Why we need a plan

Bush Fire Risk Management Plans are an effective instrument for managing risk to human activity and valued community and environmental assets. They are a key component in a multifaceted bush fire management approach for NSW.

Developed using robust data and sophisticated technology and modelling, the plans determine risk factors and develop solutions that best mitigate them.

Feedback from the exhibition of a draft plan for Lower North Coast is currently being assessed. Public feedback will be taken into consideration as the plan is finalised by the Lower North Coast Bush Fire Management Committee before being sent to the Bush Fire Coordinating Committee for review.

Current Bush Fire Risk Management Plan for Lower North Coast

The Bush Fire Risk Management Plan for Lower North Coast was prepared under two previous Bush Fire Management Committee areas.

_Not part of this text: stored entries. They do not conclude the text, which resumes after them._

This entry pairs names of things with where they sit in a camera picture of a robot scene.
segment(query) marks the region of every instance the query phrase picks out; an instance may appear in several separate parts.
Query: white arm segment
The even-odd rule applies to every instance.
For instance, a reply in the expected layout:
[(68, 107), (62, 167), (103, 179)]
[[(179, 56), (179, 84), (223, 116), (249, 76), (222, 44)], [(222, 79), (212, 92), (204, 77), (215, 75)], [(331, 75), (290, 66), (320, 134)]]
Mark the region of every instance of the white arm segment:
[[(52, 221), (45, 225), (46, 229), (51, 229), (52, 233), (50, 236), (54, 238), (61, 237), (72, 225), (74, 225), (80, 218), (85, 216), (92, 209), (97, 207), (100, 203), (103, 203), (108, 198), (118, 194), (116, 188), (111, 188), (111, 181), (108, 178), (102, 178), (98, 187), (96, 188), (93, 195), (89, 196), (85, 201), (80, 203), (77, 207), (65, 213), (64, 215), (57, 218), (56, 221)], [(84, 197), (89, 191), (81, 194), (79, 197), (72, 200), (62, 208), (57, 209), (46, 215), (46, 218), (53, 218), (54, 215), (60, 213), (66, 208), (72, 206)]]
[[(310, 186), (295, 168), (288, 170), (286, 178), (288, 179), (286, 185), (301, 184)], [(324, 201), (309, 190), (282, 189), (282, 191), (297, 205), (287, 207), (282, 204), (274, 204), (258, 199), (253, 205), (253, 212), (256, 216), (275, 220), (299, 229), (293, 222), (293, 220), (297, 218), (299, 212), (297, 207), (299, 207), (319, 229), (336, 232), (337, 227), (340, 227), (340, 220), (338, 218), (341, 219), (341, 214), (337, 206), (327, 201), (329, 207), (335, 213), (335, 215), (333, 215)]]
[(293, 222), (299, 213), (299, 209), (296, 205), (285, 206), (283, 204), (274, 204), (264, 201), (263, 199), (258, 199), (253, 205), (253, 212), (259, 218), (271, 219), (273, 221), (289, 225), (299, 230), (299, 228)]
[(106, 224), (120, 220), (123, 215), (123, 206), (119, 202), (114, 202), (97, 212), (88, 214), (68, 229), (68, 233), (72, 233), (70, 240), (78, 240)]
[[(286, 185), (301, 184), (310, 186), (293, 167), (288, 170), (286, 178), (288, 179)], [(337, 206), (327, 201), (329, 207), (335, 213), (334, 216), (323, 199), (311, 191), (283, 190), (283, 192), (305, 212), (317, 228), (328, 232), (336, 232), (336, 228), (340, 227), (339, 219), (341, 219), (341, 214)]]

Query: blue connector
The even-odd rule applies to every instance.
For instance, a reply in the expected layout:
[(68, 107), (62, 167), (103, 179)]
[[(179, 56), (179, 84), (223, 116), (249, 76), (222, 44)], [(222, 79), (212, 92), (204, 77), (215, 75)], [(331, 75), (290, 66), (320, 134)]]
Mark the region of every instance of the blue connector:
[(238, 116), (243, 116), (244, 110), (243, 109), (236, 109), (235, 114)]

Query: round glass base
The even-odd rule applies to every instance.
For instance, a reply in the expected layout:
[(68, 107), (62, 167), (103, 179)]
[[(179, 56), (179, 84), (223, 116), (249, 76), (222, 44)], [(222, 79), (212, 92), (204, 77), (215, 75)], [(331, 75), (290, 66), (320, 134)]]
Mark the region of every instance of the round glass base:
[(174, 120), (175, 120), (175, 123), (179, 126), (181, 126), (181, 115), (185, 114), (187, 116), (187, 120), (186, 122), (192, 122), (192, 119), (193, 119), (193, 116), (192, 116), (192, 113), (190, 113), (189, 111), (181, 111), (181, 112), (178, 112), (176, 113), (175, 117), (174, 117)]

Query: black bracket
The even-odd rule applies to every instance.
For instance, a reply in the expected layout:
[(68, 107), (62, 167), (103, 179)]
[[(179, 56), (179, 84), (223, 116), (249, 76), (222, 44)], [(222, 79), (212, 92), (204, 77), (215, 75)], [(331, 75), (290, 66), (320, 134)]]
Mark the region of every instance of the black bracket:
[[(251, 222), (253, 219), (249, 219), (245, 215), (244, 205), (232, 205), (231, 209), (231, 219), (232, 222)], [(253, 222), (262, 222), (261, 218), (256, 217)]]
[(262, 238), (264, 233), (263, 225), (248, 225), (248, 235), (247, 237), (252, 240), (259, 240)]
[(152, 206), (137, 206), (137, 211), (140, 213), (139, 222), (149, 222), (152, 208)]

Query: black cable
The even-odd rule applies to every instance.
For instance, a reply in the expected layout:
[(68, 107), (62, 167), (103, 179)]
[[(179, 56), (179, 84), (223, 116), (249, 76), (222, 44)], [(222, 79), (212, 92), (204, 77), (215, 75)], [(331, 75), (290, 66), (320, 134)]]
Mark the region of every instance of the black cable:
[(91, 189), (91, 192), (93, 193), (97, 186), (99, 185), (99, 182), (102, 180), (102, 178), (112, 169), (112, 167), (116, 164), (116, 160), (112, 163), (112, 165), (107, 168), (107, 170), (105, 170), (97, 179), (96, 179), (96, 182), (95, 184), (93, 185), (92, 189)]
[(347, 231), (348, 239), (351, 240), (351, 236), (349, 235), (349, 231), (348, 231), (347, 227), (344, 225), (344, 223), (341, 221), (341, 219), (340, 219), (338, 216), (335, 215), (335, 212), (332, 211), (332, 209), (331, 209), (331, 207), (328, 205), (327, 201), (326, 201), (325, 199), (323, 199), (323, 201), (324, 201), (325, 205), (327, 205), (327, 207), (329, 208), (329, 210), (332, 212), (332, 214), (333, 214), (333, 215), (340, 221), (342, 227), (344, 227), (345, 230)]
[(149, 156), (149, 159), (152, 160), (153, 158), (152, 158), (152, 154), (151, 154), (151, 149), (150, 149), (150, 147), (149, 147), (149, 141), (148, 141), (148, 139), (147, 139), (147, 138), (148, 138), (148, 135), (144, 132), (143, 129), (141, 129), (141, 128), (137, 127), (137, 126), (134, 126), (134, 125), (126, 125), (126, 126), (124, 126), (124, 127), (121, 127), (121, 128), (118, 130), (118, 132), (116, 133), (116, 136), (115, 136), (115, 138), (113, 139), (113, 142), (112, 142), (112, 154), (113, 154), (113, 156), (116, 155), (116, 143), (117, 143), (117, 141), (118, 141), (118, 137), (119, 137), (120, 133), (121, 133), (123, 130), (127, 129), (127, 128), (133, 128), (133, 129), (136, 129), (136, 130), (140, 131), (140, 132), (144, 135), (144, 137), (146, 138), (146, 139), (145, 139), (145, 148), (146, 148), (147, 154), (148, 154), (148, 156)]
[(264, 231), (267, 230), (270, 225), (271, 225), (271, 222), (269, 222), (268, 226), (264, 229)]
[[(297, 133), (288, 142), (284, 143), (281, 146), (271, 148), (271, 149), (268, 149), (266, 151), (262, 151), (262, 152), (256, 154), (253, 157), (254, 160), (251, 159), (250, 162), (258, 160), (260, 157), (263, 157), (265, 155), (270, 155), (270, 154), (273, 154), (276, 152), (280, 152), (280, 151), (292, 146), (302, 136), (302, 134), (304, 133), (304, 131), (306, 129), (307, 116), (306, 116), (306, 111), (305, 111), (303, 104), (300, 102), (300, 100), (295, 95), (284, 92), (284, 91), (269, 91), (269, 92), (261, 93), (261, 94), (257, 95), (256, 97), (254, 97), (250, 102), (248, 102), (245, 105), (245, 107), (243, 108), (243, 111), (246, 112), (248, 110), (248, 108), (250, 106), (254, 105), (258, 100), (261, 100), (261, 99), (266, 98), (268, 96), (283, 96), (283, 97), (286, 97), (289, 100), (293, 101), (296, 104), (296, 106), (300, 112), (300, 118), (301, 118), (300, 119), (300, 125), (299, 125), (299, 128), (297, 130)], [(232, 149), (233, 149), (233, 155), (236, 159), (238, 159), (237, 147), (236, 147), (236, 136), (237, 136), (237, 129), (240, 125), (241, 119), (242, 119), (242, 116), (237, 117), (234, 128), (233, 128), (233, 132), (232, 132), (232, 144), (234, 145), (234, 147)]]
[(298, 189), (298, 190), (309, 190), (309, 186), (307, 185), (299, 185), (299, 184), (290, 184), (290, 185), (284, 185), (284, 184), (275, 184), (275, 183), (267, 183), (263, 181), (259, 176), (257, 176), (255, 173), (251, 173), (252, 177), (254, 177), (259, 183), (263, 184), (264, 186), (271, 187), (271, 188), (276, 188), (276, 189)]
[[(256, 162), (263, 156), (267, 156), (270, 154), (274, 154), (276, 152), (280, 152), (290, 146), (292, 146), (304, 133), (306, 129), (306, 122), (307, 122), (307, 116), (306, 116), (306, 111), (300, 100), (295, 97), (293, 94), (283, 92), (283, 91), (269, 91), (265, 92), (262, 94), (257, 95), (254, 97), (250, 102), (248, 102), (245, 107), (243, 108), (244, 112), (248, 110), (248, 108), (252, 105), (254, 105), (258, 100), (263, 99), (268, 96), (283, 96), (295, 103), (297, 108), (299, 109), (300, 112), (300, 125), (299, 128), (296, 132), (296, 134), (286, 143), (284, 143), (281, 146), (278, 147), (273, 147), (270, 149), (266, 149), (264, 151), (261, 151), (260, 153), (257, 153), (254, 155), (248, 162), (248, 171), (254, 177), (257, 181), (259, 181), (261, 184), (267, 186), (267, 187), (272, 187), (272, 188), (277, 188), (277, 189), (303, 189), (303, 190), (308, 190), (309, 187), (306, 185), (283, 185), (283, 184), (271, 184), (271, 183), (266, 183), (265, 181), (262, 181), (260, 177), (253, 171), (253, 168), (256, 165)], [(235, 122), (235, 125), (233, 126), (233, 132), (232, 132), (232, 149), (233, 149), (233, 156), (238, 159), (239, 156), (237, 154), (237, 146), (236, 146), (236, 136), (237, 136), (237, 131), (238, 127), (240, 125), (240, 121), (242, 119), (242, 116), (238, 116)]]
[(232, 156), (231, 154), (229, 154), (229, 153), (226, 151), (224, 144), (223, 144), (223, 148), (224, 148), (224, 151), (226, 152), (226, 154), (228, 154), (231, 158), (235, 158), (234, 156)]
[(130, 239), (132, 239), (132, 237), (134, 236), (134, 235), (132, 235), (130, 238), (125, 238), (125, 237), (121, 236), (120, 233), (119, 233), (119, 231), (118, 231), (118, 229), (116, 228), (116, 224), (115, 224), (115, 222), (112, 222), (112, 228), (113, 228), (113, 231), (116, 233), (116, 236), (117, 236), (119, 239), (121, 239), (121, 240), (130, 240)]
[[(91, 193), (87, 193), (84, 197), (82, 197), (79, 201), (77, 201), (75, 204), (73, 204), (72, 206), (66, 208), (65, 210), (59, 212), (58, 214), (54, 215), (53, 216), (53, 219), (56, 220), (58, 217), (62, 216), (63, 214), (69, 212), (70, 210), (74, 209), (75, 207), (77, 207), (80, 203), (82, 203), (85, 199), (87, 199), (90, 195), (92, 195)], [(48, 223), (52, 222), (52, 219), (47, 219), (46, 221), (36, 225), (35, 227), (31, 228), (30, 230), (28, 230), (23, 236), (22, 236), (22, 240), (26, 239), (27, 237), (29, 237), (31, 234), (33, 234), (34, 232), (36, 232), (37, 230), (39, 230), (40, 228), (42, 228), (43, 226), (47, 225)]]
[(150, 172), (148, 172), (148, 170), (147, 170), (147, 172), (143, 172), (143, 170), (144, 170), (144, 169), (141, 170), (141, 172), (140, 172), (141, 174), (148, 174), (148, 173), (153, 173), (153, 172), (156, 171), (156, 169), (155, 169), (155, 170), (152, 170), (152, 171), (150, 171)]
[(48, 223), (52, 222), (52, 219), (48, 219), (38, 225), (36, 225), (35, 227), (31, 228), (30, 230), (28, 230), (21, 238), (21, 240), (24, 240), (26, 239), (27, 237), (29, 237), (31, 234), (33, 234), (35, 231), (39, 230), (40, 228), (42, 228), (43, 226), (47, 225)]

The Lower North Coast Bush Fire Risk Management Plan was published on 10 August 2018.

This plan identified the bush fire risk across the Lower North Coast BFMC Area and sets out the types of work scheduled to deal with the risk of bush fires.

Bush Fire Risk Management Plans are updated within every five-year period, however, the treatments and works set out in the plans are subject to change on a yearly basis due to fire activity, weather and new risk factors. This plan may not have been updated with the latest information.

Lower North Coast Bush Fire Management Committee is made up of a range of stakeholders from the area including emergency services, land management agencies, local government and local Aboriginal land services and local community groups. This ensures key community stakeholders have a say on bush fire management activities for the benefit of their communities.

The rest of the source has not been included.